◆ What to do
Find the string "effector" in the listing and report every line that has it.

◆ Records shown
----

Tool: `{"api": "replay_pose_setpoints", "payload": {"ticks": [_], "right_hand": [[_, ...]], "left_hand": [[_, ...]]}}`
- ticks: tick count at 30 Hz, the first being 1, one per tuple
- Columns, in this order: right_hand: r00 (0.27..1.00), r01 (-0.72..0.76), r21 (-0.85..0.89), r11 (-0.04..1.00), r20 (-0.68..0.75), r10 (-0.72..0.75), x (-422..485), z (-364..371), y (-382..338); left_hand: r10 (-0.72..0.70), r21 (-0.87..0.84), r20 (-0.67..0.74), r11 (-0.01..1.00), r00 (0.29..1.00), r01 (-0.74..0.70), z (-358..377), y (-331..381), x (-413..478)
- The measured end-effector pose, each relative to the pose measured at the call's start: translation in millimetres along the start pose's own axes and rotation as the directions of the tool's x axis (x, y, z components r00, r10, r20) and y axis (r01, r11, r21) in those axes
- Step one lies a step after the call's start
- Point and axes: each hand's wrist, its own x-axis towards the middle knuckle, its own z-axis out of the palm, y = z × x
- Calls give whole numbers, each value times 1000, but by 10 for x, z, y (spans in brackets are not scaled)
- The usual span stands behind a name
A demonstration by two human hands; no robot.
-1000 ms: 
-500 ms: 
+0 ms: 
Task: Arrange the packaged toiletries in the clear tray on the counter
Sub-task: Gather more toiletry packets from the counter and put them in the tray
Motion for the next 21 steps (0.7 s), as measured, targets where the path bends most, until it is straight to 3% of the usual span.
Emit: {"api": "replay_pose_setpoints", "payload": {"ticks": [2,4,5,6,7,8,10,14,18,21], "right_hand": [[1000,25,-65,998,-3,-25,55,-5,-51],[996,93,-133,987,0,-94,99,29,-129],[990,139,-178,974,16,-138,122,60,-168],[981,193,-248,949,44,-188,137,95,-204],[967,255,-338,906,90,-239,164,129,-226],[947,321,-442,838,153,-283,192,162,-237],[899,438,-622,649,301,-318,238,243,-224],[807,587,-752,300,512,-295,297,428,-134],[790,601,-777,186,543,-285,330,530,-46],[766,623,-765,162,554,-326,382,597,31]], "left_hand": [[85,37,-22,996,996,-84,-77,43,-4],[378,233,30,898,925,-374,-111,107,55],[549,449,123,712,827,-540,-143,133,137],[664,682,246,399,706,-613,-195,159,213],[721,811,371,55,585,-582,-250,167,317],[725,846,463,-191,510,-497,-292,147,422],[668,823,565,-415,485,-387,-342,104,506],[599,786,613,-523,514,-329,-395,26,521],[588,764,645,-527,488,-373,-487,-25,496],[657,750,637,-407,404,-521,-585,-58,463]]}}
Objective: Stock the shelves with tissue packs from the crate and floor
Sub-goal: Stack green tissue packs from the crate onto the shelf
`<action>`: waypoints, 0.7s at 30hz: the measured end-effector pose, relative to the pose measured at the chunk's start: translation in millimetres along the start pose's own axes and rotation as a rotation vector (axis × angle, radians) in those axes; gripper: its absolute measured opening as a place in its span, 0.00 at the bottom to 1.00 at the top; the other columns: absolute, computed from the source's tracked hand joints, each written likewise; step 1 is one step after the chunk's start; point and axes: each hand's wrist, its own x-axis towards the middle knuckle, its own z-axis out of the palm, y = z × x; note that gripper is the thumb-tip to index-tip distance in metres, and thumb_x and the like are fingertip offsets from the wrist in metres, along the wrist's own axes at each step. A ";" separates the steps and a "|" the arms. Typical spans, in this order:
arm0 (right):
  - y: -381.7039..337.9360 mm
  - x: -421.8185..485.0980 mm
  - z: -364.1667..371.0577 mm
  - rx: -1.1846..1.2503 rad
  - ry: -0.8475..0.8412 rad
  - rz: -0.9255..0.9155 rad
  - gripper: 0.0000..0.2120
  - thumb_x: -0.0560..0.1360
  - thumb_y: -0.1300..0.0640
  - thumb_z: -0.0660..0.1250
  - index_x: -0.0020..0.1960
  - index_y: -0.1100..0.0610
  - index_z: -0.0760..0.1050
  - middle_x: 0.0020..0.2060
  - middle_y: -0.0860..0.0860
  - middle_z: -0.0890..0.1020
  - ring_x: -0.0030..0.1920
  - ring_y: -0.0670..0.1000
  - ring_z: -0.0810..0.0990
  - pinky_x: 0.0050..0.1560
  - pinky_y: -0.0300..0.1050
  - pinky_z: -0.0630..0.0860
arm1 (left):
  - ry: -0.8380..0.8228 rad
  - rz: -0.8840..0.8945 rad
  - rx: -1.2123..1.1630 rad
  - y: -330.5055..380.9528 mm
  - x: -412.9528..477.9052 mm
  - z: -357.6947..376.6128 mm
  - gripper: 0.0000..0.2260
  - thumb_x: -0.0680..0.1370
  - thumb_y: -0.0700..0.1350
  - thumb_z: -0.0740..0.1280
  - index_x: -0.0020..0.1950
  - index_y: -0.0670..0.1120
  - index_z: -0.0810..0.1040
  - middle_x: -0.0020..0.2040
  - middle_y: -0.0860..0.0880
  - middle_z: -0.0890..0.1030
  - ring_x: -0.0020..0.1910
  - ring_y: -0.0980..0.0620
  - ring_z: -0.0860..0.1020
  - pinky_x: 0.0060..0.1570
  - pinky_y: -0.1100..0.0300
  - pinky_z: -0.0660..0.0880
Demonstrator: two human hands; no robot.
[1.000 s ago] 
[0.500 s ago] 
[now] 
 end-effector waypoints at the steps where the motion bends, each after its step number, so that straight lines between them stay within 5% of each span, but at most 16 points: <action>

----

◆ Written answer
- The measured end-effector pose, each relative to the pose measured at the call's start: translation in millimetres along the start pose's own axes and rotation as the directions of the tool's x axis (x, y, z components r00, r10, r20) and y axis (r01, r11, r21) in those axes
`<action>`: waypoints, 0.7s at 30hz: the measured end-effector pose, relative to the pose measured at the chunk's start: translation in millimetres along the start pose's own axes and rotation as a rotation vector (axis × angle, radians) in those axes; gripper: its absolute measured opening as a place in its span, 0.00 at the bottom to 1.00 at the top; the other columns: absolute, computed from the source's tracked hand joints, each written likewise; step 1 is one step after the chunk's start; point and axes: each hand's wrist, its own x-axis towards the middle knuckle, its own z-axis out of the palm, y = z × x; note that gripper is the thumb-tip to index-tip distance in metres, and thumb_x and the like are fingertip offsets from the wrist in metres, along the wrist's own axes at each step. A ";" separates the steps and a "|" the arms. Typical spans, in this order:
 end-effector waypoints at the steps where the motion bends, each after its step number, so that straight lines between them stay within 5% of each span, but at most 16 points: <action>

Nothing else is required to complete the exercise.